THE PROBLEM. List every line below containing "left".

▼

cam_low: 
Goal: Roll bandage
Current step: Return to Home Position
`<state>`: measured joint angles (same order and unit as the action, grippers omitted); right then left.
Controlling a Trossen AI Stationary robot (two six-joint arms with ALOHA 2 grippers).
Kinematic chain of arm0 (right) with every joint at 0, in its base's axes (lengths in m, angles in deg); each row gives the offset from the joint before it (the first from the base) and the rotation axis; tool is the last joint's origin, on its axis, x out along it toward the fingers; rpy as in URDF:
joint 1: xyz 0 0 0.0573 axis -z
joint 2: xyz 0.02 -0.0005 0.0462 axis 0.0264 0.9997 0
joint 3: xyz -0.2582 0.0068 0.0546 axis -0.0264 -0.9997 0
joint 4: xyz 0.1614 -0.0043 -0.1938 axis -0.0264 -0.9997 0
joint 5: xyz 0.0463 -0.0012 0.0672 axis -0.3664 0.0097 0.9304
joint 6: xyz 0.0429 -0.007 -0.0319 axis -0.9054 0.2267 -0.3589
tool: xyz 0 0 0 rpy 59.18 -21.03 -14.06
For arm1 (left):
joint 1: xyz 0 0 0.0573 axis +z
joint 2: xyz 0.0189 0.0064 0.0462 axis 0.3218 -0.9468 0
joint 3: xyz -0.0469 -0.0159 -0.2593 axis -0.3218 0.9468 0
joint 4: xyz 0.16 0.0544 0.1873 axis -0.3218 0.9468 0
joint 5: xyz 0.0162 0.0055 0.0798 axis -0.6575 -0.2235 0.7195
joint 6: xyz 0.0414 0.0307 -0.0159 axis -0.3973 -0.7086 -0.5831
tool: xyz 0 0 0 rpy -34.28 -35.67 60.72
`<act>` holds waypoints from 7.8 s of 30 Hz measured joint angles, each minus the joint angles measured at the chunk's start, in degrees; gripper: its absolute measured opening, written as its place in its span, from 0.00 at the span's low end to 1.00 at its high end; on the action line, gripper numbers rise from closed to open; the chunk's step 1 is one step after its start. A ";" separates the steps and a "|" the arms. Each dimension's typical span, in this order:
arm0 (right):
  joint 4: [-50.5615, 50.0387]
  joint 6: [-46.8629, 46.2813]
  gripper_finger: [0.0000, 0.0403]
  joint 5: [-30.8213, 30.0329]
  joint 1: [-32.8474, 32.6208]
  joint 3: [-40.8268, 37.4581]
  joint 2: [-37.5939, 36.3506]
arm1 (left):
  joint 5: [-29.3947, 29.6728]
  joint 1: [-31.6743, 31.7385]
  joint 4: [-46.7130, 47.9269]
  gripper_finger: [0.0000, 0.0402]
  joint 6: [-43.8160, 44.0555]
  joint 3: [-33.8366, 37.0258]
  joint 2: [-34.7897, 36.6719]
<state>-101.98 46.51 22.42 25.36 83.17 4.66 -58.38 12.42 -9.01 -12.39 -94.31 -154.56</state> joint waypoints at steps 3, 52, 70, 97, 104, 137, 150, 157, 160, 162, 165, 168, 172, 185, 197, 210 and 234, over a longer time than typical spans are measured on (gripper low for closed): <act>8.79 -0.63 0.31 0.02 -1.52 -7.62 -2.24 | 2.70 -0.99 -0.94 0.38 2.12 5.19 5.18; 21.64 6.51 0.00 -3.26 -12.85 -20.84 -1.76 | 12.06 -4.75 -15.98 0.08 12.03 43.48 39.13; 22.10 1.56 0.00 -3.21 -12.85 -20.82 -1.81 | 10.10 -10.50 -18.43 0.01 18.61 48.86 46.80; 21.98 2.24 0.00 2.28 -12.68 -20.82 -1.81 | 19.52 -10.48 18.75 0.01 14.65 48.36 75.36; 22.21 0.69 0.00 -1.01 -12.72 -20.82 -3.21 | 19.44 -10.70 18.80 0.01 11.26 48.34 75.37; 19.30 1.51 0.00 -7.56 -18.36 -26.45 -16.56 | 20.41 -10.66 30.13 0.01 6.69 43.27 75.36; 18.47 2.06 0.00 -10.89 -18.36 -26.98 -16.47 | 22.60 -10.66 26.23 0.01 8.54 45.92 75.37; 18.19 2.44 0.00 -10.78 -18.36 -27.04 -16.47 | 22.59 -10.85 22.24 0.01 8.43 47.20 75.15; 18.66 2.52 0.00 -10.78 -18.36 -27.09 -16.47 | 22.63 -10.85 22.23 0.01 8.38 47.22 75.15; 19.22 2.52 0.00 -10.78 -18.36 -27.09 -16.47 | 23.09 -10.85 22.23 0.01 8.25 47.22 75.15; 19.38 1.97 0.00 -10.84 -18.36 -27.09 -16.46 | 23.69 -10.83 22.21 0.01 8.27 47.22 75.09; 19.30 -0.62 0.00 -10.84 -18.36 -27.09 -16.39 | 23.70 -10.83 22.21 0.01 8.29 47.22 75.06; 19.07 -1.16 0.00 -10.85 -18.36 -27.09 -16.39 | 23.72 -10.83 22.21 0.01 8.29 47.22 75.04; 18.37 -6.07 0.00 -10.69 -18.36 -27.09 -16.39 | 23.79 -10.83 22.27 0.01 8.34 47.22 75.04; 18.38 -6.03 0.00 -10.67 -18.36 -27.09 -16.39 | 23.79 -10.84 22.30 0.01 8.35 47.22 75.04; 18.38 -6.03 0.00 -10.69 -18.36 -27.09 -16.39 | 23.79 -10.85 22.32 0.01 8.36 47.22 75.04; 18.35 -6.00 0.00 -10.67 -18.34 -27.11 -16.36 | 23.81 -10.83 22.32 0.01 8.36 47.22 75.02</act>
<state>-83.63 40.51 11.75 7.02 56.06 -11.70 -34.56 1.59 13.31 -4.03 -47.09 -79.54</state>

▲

OUTPUT OF THE TASK.
`<state>`: measured joint angles (same order and unit as the action, grippers omitted); right then left.
For arm1 (left):
arm1 (left):

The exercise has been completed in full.